• [WHAT TO DO]:
Your answer should repeat every line of the records below in which the word "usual" appears.

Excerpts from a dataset
* * * * * * * * *
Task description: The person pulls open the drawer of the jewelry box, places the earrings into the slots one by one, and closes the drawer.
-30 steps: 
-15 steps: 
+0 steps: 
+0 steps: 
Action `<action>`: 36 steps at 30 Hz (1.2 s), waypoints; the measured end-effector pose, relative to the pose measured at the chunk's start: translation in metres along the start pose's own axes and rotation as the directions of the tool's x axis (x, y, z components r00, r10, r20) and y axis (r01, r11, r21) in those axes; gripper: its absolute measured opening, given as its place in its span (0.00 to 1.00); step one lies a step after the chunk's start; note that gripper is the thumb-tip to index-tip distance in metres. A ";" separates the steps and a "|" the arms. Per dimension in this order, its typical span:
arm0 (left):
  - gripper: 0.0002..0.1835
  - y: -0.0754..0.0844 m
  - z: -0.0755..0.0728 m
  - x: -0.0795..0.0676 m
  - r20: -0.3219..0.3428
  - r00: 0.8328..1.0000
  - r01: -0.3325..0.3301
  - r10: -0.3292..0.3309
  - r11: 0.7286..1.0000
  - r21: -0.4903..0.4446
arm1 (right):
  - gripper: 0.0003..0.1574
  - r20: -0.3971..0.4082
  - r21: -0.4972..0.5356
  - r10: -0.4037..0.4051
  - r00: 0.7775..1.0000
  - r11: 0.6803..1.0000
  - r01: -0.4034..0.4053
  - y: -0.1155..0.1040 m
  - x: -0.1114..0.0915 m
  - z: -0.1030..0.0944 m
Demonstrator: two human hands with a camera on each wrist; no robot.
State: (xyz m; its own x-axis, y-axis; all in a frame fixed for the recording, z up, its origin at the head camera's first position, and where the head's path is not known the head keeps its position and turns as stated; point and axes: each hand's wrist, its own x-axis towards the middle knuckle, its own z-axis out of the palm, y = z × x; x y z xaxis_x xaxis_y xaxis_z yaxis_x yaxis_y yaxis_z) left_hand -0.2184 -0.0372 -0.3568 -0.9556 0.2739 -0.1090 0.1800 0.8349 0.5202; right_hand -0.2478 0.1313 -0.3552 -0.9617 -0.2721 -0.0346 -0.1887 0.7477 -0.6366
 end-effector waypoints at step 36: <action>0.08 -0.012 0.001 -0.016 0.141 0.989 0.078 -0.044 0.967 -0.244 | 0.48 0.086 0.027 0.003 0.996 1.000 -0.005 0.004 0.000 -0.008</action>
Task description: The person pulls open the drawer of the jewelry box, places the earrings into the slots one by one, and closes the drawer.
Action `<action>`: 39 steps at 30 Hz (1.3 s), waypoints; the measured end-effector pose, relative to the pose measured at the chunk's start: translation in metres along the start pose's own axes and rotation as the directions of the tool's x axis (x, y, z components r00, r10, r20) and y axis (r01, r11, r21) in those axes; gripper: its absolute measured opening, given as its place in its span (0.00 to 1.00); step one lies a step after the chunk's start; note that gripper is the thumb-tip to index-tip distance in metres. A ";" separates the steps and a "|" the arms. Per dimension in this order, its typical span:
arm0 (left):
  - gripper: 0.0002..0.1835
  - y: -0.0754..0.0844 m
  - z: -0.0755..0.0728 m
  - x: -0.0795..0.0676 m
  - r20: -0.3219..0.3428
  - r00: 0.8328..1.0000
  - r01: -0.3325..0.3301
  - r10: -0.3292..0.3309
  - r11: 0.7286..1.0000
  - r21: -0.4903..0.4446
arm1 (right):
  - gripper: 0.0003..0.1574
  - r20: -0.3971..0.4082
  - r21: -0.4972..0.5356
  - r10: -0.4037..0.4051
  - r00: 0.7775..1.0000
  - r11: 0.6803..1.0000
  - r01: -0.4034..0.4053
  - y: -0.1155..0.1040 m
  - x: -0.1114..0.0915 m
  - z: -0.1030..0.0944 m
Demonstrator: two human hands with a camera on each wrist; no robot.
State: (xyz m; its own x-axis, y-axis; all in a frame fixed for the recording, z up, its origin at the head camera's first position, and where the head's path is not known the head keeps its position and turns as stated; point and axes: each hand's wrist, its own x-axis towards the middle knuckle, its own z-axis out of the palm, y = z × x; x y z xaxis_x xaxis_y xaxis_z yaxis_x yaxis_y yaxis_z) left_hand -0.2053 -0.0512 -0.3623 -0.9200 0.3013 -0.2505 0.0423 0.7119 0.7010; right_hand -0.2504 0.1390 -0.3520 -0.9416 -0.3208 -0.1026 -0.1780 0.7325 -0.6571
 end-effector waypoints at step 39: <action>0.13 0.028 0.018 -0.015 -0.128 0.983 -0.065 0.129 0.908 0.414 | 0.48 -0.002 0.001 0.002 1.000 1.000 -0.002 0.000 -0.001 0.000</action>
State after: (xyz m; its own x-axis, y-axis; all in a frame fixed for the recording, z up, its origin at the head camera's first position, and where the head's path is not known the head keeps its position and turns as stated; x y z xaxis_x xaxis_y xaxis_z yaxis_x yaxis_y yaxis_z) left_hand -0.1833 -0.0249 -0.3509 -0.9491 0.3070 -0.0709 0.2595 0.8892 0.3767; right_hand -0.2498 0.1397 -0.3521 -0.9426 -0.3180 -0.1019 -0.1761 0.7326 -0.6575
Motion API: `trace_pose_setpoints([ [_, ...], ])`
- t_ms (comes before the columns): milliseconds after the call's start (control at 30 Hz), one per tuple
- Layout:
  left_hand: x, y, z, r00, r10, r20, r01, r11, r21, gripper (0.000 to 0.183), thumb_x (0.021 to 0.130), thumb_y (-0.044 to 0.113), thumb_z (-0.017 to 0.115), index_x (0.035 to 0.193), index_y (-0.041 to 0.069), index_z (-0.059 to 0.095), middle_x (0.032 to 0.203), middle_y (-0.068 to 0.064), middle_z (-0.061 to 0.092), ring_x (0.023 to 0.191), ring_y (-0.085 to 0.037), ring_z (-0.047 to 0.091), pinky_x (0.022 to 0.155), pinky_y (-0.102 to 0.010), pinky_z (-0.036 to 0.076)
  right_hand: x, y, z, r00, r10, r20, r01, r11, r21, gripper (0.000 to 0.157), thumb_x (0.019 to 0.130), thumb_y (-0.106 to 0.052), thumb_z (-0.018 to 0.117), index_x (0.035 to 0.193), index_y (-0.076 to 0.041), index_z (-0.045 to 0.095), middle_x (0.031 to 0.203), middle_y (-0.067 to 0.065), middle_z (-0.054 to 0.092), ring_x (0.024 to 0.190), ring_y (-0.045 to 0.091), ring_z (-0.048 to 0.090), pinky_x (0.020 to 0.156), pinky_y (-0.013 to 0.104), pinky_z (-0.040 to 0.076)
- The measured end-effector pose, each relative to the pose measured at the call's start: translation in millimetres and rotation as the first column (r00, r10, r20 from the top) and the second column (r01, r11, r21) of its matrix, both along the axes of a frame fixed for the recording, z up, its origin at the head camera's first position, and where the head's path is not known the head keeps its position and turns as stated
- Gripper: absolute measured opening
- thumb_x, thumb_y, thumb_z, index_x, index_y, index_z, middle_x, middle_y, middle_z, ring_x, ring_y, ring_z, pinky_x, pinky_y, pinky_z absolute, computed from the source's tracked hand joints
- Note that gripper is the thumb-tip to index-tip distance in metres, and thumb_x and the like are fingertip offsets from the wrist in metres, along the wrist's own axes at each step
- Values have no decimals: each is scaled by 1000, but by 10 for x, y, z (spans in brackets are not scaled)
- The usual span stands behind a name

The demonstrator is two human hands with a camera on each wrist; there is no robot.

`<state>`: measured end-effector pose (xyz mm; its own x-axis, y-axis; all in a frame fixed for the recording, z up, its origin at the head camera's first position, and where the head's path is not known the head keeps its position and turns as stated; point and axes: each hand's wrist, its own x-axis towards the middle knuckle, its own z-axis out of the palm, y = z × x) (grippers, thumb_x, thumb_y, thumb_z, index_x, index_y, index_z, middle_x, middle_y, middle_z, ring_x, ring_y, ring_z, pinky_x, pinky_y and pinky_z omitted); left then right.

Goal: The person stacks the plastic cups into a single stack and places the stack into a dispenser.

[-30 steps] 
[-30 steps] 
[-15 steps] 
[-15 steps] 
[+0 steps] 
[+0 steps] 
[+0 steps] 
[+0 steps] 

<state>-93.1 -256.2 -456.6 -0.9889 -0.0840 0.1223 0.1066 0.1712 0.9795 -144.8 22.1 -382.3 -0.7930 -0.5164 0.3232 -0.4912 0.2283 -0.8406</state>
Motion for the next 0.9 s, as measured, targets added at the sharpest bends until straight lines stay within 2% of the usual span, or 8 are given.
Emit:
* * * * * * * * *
• [ANSWER BOX]:
- The usual span stands behind a name
Motion for the next 0.9 s, as measured, targets added at the sharpest bends until straight lines stay within 2% of the usual span, or 8 are given.

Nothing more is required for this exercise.